The termination petition also alleges that there is no ongoing parent-child relationship between Daniel and his father and to allow further time for the development of such a relationship would be detrimental to the best interests of the child. Connecticut General Statutes § 17a-112 (c)(3)(D). The court so concludes from the clear and convincing evidence.

C. REQUIRED FINDINGS The court makes the following factual findings required by Connecticut General Statutes § 17a-112 (e):

1) Appropriate and timely services were provided by DCF to the family. Those services include services to benefit the child, referrals for Susana to address her substance abuse issue. While DCF planned to refer Larry for parenting education and counseling, he never made himself available. DCF also provided visitation and transportation assistance and case management services to both parents.

2) As previously noted, the court finds by clear and convincing evidence that DCF made reasonable efforts to reunify the family and that Larry V. was unwilling to benefit from such services.

3) The terms of any applicable orders entered into and agreed to by any individual or agency and the extent of fulfillment of those obligations. The court finds that reasonable court expectations were set for both Susana and Larry and neither CT Page 14380 parent was able to even minimally fulfill them.

4) The feelings and emotional ties of the child with respect to the parent, any guardian of the person and any person who has exercised physical care, custody and control of the child for at least one year and with whom the child has developed significant emotional ties. Daniel has had some connection to his mother, but none to his father. He is close to his present foster mother.

5) Finding regarding the age of the child. Daniel turned six on August 21, 1999.

6) Finding regarding efforts of the parents to adjust their circumstances, conduct or conditions to make it in the best interests of the child to return him to their home in the foreseeable future and (A) the extent to which the parent has maintained contact with the child as part of an effort to reunite the child with the parents, provided that the court may give weight to incidental visitations, communications or contributions and (B) the maintenance of regular contact or communications with the guardian or other custodian of the child.

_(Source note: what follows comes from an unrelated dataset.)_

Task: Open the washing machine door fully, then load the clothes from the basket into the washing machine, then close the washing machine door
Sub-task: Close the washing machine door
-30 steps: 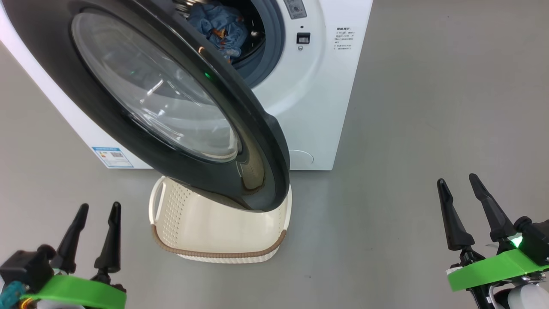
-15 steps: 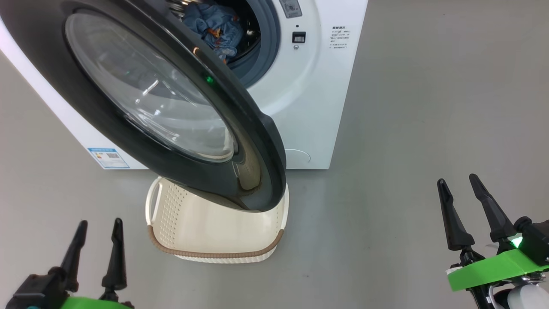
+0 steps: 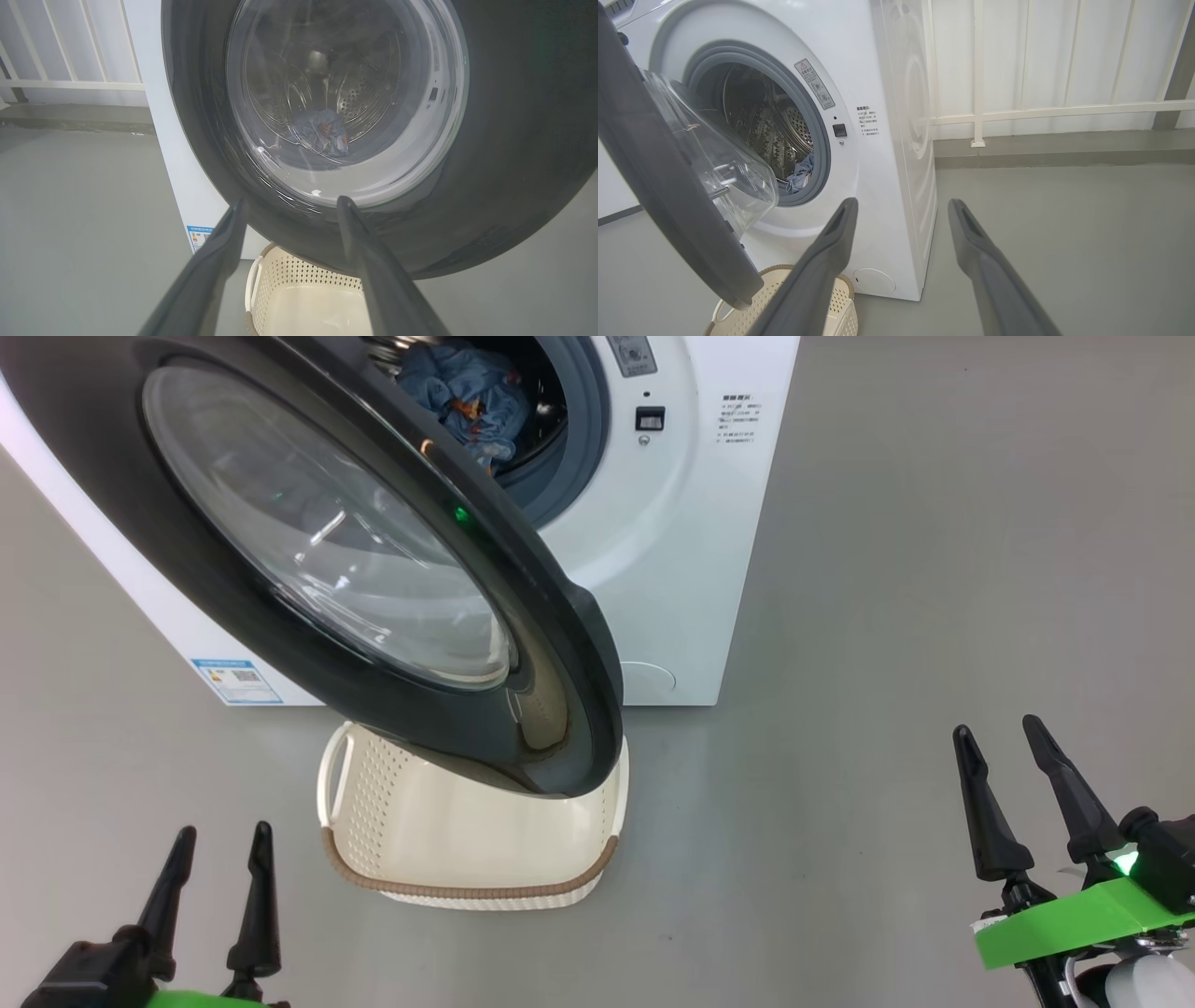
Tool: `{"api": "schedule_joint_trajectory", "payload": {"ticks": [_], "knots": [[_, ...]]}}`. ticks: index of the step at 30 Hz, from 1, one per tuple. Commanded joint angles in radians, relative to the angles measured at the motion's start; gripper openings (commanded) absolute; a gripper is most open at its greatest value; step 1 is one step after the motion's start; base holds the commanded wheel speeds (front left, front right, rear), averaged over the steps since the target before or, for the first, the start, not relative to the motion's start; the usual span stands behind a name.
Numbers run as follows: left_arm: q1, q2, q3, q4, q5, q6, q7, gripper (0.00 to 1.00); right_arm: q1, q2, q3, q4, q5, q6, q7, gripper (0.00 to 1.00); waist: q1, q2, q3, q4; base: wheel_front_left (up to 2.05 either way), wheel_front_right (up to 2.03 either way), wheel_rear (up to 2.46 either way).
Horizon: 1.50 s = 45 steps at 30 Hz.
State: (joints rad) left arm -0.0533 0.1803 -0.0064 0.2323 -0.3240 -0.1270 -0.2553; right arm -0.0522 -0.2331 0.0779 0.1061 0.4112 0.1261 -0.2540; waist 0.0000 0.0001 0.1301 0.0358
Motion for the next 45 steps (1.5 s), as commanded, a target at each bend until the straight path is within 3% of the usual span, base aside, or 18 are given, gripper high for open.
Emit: {"api": "schedule_joint_trajectory", "payload": {"ticks": [1, 8, 9, 10, 11, 12, 16, 23, 33, 39, 45], "knots": [[-0.014, 0.02, 0.034, -0.016, 0.008, -0.004, -0.006, 1.0, -0.012, -0.016, 0.013, -0.022, -0.01, 0.005, -0.008, 1.0, 0.0, -0.0001, -0.002, 0.001, 0.0, 0.0, 0.0], [-0.006, 0.017, 0.023, -0.014, 0.003, -0.004, -0.006, 1.0, -0.017, -0.01, 0.014, -0.013, -0.011, 0.005, -0.008, 1.0, 0.0, -0.0001, -0.011, 0.006, 0.0, 0.0, 0.0], [-0.005, 0.016, 0.022, -0.014, 0.002, -0.004, -0.006, 1.0, -0.02, -0.009, 0.014, -0.01, -0.012, 0.005, -0.008, 0.91, 0.0, -0.0001, -0.012, 0.007, 0.0, 0.0, 0.0], [-0.005, 0.016, 0.022, -0.014, 0.002, -0.004, -0.006, 1.0, -0.02, -0.009, 0.014, -0.01, -0.012, 0.005, -0.008, 0.91, 0.0, -0.0001, -0.012, 0.007, 0.0, 0.0, 0.0], [-0.003, 0.014, 0.02, -0.013, -0.001, -0.004, -0.006, 1.0, -0.024, -0.007, 0.016, -0.007, -0.012, 0.005, -0.008, 0.73, 0.0, -0.0001, -0.014, 0.009, 0.0, 0.0, 0.0], [-0.002, 0.013, 0.018, -0.013, -0.002, -0.004, -0.006, 1.0, -0.03, -0.006, 0.017, -0.003, -0.012, 0.005, -0.008, 0.47, 0.0, -0.0001, -0.014, 0.01, 0.0, 0.0, 0.0], [0.002, 0.003, 0.02, -0.019, -0.006, -0.004, -0.006, 1.0, -0.071, 0.001, 0.028, 0.015, -0.009, 0.005, -0.008, 0.0, 0.0, -0.0001, -0.016, 0.019, 0.0, 0.0, 0.0], [0.012, -0.023, 0.016, -0.034, -0.008, -0.004, -0.006, 1.0, -0.189, 0.003, 0.063, -0.006, 0.008, 0.005, -0.008, 0.0, 0.0, -0.0001, -0.023, 0.042, 0.0, 0.0, 0.0], [0.002, -0.043, 0.002, -0.072, -0.016, -0.004, -0.006, 1.0, -0.402, 0.009, 0.134, -0.156, 0.047, 0.005, -0.008, 0.0, 0.0, -0.0001, -0.026, 0.092, 0.0, 0.0, 0.0], [0.0, -0.049, -0.016, -0.087, -0.015, -0.004, -0.006, 1.0, -0.467, 0.04, 0.288, -0.251, 0.076, 0.005, -0.008, 0.0, 0.0, -0.0001, -0.029, 0.133, 0.0, 0.0, 0.0], [0.003, -0.057, -0.018, -0.093, -0.018, -0.004, -0.006, 1.0, -0.451, 0.063, 0.455, -0.266, 0.091, 0.005, -0.008, 0.0, 0.0, -0.0001, -0.022, 0.161, 0.0, 0.0, 0.0]]}}
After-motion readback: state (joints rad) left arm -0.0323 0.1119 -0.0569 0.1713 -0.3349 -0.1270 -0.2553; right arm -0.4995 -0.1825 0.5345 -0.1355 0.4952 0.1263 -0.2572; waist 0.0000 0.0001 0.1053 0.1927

As detailed above, the court finds that neither of the biological parents have made any changes in their lives to accommodate the care and nurturing of this child. They have never begun to rehabilitate from the problems and failures which led to Daniel's removal from their care.

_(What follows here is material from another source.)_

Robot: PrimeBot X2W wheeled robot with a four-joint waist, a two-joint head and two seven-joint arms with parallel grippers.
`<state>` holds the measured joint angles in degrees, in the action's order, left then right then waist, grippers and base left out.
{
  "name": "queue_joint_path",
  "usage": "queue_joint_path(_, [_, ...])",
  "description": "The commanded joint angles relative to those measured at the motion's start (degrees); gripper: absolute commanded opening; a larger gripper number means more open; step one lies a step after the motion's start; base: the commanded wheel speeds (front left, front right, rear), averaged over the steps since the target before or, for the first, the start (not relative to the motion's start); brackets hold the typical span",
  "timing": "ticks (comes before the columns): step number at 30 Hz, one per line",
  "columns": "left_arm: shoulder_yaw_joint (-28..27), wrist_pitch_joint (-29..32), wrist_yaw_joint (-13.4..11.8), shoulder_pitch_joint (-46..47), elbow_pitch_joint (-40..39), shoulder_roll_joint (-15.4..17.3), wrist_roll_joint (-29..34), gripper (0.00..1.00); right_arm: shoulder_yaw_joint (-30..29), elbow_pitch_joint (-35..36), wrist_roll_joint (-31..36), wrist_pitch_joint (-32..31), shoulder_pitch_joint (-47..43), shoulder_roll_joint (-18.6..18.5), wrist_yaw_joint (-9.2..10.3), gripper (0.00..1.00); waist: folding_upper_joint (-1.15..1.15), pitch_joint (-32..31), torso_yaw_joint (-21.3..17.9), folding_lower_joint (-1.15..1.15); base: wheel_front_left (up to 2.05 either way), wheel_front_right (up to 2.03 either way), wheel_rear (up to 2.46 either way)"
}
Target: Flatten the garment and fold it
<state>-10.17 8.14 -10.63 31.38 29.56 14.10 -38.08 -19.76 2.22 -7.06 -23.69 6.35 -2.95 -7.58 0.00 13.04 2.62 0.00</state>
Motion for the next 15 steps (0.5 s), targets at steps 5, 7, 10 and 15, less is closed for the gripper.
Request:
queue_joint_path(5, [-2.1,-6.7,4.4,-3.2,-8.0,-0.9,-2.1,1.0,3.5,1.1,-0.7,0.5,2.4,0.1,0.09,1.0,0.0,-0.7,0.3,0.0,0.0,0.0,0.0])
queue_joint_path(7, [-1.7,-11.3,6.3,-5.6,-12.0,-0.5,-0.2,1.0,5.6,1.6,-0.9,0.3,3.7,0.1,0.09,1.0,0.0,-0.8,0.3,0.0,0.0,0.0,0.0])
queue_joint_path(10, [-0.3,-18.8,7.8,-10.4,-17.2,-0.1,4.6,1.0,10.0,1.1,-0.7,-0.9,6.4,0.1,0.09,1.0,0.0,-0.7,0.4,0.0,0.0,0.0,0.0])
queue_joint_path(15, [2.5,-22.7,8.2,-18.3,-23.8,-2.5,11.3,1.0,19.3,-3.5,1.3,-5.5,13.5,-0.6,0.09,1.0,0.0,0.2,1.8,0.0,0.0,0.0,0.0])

7) Finding regarding the extent to which a parent has been prevented from maintaining a reasonable relationship with the child by the unreasonable act or conduct of the other parent of the child, or the unreasonable act of any other person or by the economic circumstances of the parent. No such conduct is noted. DCF has taken steps to encourage these parents to have a meaningful relationship with the child and to rehabilitate themselves, which they have been unable to accomplish.

D. DISPOSITION Daniel has been in foster care since 1997. He requires permanency, his social worker testified. His parents are no closer now to making the necessary personal changes to parent him than they were when he was removed from their care in 1997. They have completely abandoned him. Our courts have noted the "deleterious effect of prolonged temporary care of abused and neglected children." In re Juvenile Appeal (84-CD), CT Page 14381189 Conn. 276, 455 A.2d 1313 (1983). In addition, "[because of the psychological effects of prolonged termination proceedings on young children, time is of the essence . . ." In re Alexander V.,25 Conn. App. 741, 748, 596 A.2d 930 (1992).

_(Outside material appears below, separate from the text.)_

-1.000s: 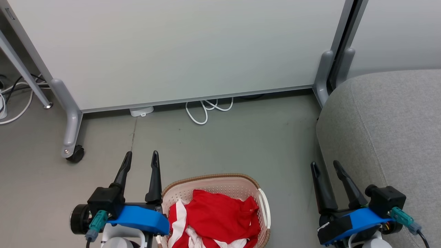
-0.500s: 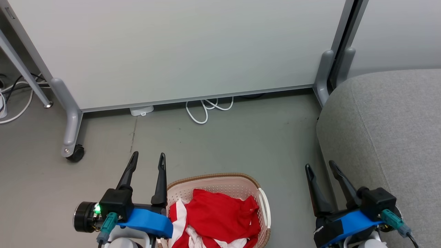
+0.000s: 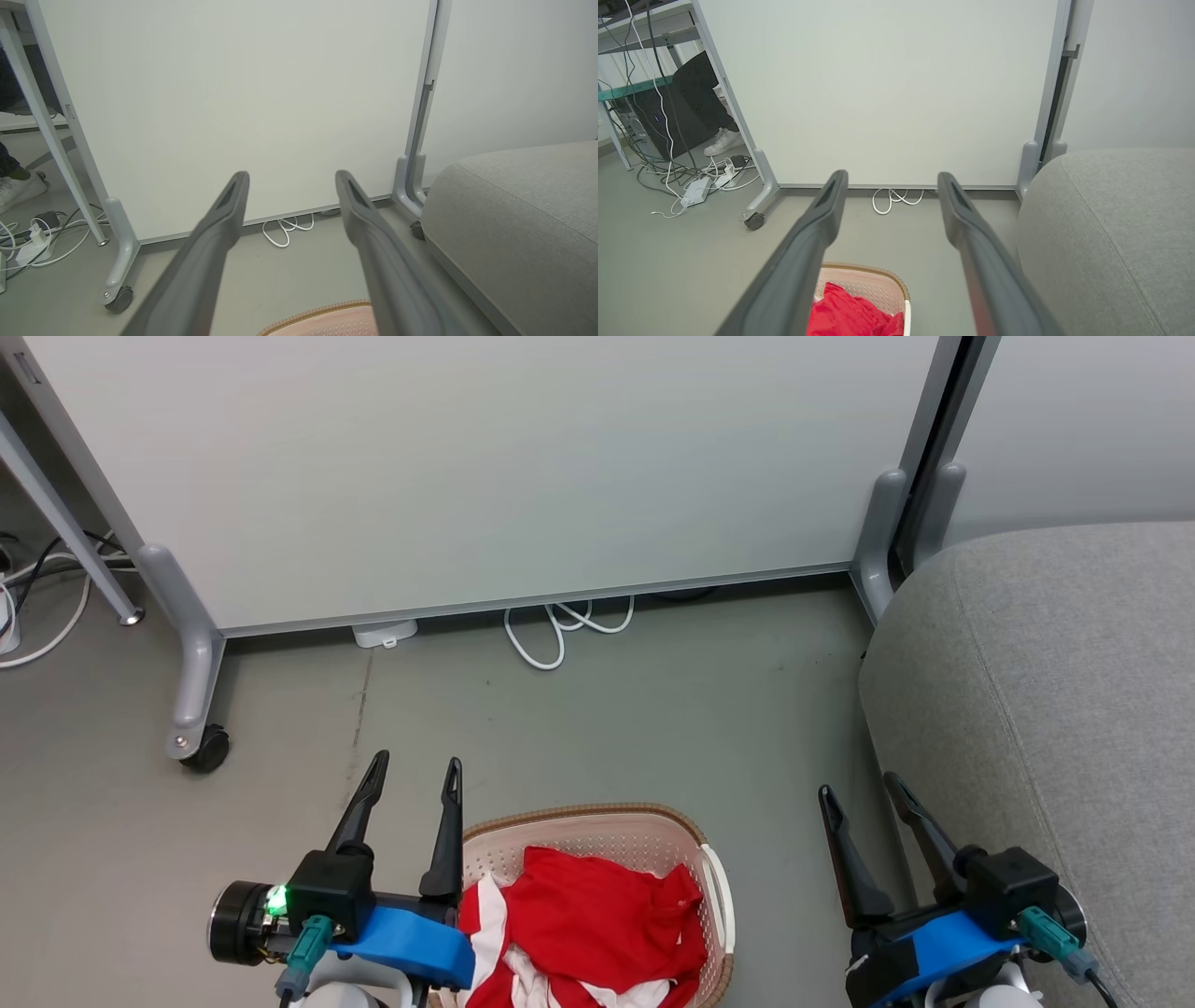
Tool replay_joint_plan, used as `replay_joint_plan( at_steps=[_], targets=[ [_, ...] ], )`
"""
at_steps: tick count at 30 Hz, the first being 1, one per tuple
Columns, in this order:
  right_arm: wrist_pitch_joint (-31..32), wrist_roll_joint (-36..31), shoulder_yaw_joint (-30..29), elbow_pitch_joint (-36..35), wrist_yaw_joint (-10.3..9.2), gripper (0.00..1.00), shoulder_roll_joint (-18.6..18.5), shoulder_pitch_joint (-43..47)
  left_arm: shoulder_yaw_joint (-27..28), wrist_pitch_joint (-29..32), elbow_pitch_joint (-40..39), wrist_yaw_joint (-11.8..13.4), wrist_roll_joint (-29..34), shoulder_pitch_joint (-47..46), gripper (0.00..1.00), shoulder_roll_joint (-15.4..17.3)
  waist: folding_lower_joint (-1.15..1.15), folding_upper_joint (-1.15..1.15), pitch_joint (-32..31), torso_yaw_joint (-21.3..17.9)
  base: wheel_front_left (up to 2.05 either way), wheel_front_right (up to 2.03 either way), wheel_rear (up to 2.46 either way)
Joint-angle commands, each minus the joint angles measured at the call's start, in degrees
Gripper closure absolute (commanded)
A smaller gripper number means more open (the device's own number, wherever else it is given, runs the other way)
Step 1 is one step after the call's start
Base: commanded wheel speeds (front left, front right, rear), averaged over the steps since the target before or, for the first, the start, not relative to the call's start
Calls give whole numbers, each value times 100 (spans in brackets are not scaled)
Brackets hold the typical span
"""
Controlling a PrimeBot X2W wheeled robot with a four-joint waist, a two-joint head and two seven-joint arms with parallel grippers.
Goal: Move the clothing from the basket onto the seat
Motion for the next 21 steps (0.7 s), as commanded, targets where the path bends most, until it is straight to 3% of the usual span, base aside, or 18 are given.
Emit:
replay_joint_plan(
  at_steps=[1, 11, 21],
  targets=[
    [-22, -5, -6, 12, 3, 0, -29, -67, 17, -28, 13, -7, -20, -80, 0, 14, 0, 0, 0, 2, 0, 0, 0],
    [-22, 18, 29, 24, 3, 0, -29, -107, 0, -27, 96, -60, -18, -155, 0, 13, 0, 0, 32, -27, 0, 0, 0],
    [-21, -45, 33, -90, 3, 0, -27, -388, -246, -23, 711, -370, 237, -902, 0, 133, 0, 0, 627, -288, 0, 0, 0]
  ],
)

Based upon the foregoing, the court finds that it is in the best interests of Daniel that the rights of his biological parents to him be terminated. The court orders that a termination of parental rights enter with respect to Susana G. and Larry V. as to Daniel. The Commissioner of the Department of Children and Families is hereby appointed the child's statutory parent. The court further orders that a permanency plan for Daniel be submitted within ninety days. A review plan for him shall be filed in accordance with state and federal law.